> **Task item**:
Report each line of the listing that carries the word "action".

**********

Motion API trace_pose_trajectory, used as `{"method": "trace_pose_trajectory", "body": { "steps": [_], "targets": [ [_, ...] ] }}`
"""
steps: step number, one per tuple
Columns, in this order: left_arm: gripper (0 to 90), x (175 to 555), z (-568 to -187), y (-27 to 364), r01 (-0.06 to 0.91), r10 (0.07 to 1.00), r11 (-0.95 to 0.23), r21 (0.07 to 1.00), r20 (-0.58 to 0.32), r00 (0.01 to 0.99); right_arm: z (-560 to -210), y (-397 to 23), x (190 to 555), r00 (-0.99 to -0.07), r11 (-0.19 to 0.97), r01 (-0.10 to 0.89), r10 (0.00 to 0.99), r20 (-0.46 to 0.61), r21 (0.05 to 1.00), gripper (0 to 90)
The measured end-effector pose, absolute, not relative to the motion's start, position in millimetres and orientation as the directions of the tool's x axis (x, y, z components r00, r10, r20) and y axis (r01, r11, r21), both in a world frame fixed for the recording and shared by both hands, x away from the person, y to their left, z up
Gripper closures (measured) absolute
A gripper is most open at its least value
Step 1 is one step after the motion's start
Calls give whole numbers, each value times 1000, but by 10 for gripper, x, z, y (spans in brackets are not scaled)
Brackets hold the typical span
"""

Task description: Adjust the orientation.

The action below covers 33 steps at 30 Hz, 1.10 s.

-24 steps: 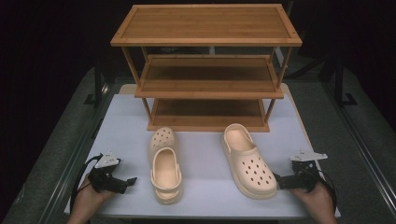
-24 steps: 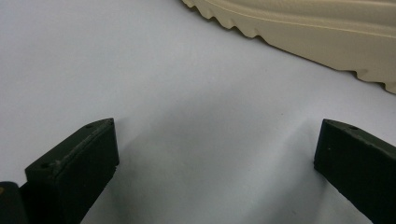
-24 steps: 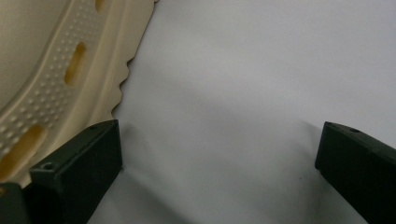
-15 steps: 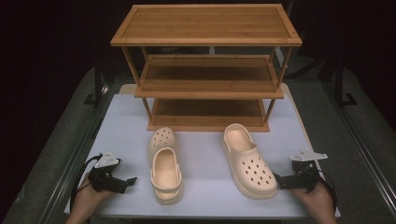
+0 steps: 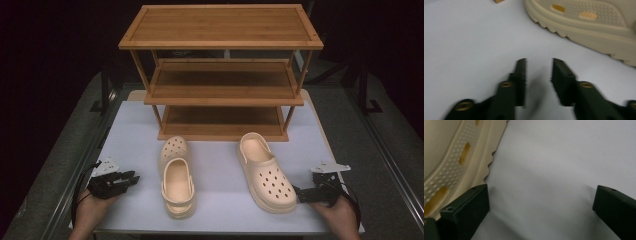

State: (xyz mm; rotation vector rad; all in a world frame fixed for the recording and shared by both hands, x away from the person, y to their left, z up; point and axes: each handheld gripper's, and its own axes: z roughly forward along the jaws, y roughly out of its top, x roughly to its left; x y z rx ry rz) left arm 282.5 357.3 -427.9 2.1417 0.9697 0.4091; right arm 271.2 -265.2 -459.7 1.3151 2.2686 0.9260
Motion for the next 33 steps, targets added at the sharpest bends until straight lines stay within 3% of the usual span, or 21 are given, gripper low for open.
{"method": "trace_pose_trajectory", "body": {
  "steps": [3,33],
  "targets": [
    [900,2868,-4207,3551,524,749,-430,735,-33,661,-4597,-2652,2712,-503,353,629,864,17,693,1],
    [900,3577,-4173,3054,495,701,-469,731,-33,713,-4599,-2653,2714,-505,353,627,863,16,695,1]
  ]
}}
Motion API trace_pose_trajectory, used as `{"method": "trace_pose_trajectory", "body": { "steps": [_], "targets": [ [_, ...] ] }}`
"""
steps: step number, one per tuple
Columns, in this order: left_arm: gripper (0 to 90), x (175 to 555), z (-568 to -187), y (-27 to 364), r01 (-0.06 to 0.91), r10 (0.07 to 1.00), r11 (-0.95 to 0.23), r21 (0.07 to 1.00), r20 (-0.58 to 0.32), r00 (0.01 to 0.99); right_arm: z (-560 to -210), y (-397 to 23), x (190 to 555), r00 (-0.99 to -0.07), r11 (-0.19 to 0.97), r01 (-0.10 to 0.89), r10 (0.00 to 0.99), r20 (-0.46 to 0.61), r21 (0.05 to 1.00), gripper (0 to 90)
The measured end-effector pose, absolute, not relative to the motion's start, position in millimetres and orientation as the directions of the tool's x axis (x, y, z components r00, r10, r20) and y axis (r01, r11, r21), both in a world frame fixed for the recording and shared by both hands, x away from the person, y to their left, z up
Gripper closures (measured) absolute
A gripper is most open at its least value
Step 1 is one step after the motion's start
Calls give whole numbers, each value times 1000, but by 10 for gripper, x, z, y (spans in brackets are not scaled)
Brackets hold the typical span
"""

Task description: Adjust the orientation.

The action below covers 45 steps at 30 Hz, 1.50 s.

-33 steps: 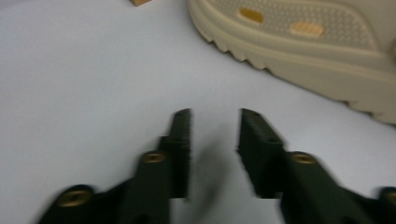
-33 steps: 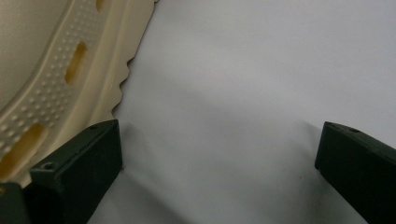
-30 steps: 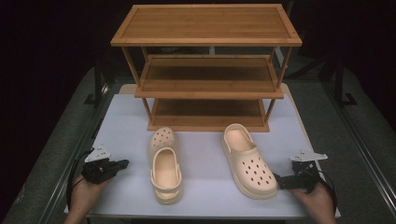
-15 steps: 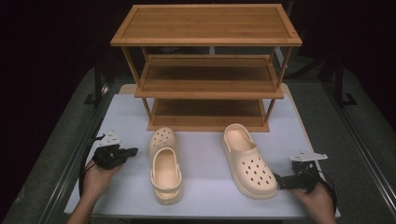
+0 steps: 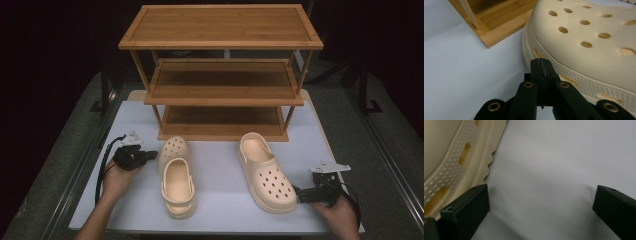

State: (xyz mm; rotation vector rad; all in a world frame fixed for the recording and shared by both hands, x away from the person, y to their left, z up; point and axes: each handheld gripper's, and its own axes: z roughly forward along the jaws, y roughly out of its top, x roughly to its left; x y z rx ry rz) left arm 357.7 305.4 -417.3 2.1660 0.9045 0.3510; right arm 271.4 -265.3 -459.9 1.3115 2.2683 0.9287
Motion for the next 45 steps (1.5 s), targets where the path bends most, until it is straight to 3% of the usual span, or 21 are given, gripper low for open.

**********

> **Result of this task**:
The action below covers 33 steps at 30 Hz, 1.10 s.
The action below covers 45 steps at 30 Hz, 1.50 s.

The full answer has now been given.